The second war continued to splinter into more complex fighting factions when the Ugandan and Rwandan armies, until then staunch allies, began to fight one another in the city of Kisangani in 1999, launching a particularly brutal urban battle.  Amongst its many causes, the split was propelled by differences over the diamond trade, which helped finance both armies.

The trade and mismanagement of natural resource assets, including diamonds and rare earth minerals, has become a kind of trademark of the second war in the Congo, and Stearns devotes an entire chapter to it (“Paying for the War”) which is well worth reading in full to capture the nuances of how trade was used to finance the fighting.  Interestingly, in a departure from  many accounts, Stearns argues that “the notion that the war was fuelled by international mining capital eager to get its hands on the Congo’s wealth does not hold water; the war slowed down privatization of the sector by a decade, as insecurity and administrative chaos prevented large corporations from investing” (289-290).   The often devastating trade in Congo’s mineral wealth was more of a byproduct, rather than a central cause, of the second war, although later on it did become an important motivating factor for many factions to continue fighting.

One important shortfall of  Stearns’ account of The Second War is the scant coverage of the widespread use of rape as a weapon of war.  By my count, he devotes precisely one paragraph to the issue, noting a UN report that found more than 200,000 women have been raped in eastern Congo since 1998, and up to 39% of women have experienced some form of sexual violence (263).  Considering the pervasive nature of such violence in this conflict, the lack of an attempt to trace its roots is deeply disappointing.

The book concludes with Joseph Kabila’s rise to power after his father, Laurent Kabila’s, assassination.  Much more of a pragmatist than his warrior father, Joseph brokered peace talks with his enemies within the country as well as outside army factions, reaching a peace deal in Sun City in South Africa in February 2002.  Stearns denotes the final chapter of the story of this war as “Neither War Nor Peace,” because although fighting has officially concluded, the legacies of this war, including a deeply corrupt, failed state and a poverty-stricken populace persist.

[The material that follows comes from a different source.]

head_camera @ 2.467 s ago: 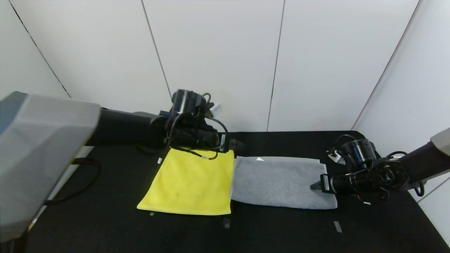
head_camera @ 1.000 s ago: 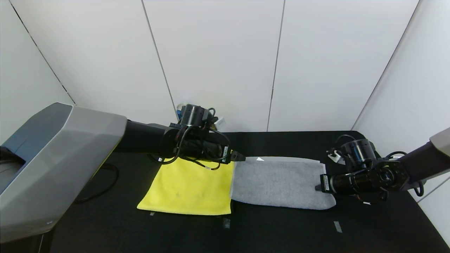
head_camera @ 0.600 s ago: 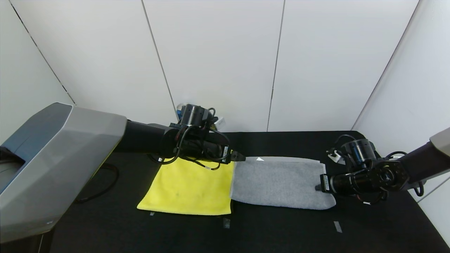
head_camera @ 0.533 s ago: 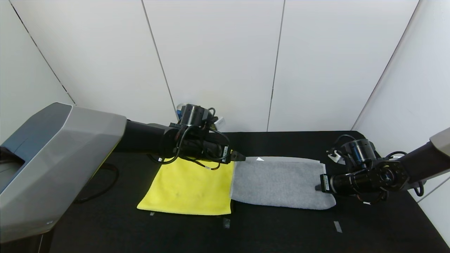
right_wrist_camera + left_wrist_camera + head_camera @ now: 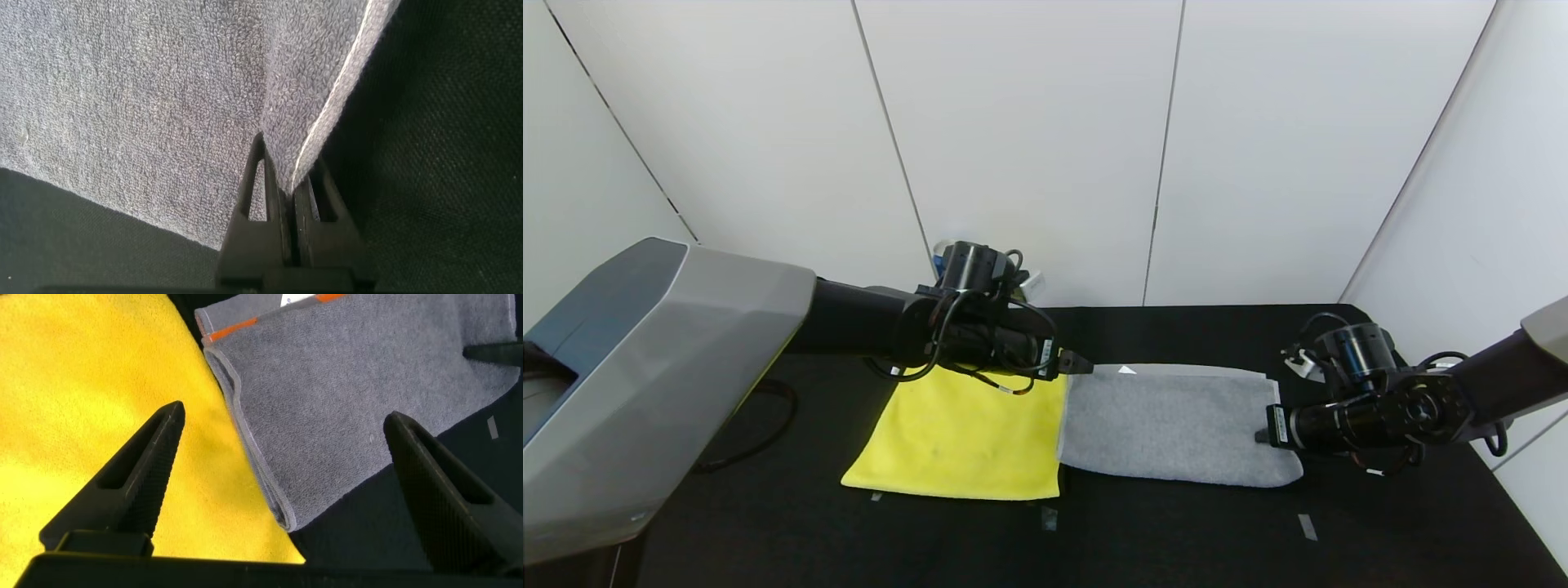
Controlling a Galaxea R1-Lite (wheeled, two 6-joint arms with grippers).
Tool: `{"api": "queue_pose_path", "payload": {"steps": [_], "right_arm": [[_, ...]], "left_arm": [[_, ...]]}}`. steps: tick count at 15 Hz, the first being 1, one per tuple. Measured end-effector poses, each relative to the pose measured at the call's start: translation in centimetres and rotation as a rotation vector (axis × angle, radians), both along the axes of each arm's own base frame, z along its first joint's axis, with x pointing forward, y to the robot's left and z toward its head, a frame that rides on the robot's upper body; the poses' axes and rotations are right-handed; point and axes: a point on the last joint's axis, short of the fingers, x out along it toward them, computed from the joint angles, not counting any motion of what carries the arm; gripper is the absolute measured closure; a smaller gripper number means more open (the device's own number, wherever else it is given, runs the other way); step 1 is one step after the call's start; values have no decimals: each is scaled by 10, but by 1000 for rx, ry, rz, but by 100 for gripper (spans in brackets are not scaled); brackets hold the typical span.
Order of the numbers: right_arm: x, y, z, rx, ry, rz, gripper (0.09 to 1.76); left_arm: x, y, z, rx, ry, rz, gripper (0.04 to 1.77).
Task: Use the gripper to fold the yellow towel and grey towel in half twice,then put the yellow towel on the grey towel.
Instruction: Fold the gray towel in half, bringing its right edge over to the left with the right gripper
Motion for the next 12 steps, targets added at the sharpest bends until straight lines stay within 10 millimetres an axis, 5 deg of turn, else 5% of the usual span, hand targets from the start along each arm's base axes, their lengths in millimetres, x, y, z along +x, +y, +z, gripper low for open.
{"api": "queue_pose_path", "payload": {"steps": [12], "right_arm": [[2, -5, 1, 4, -2, -18, 169]], "left_arm": [[0, 0, 0, -1, -1, 1, 9]]}}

Stearns reflects in the conclusion that many attempts to write about the Congo have been dominated by shocking descriptions of the brutal atrocities that occurred during the conflict rather than attempting to trace the causes of such atrocities and the conflict itself.  He says that “they reinforce the impression that the Congo is filled with wanton savages, crazed by power and greed.  This view, focusing on the utter horror of the violence, distracts from the politics that gave rise to the conflict and the reasons behind the bloodshed.  If all we see is black men raping and killing in the most outlandish ways imaginable, we might find it hard to believe that there is any logic to this conflict” (328).  Stearns’ book is successful in shifting the paradigm to a new, and more productive, area of focus.

Perhaps the most perceptive aspect of Stearns’ book is not his analysis, but his acknowledgement that the war (or wars) in the Congo belies straight-forward analysis: “like layers of an onion, the Congo war contains wars within wars.  There was not one Congo war, or even two, but at least forty or fifty different, interlocking wars.”  Stearns’ contribution to unravelling these interlocking wars is a fascinating and important read for any international relations scholar interested in the history-or the future-of the war in the Congo.

Alex Stark is an Assistant Editor of e-IR.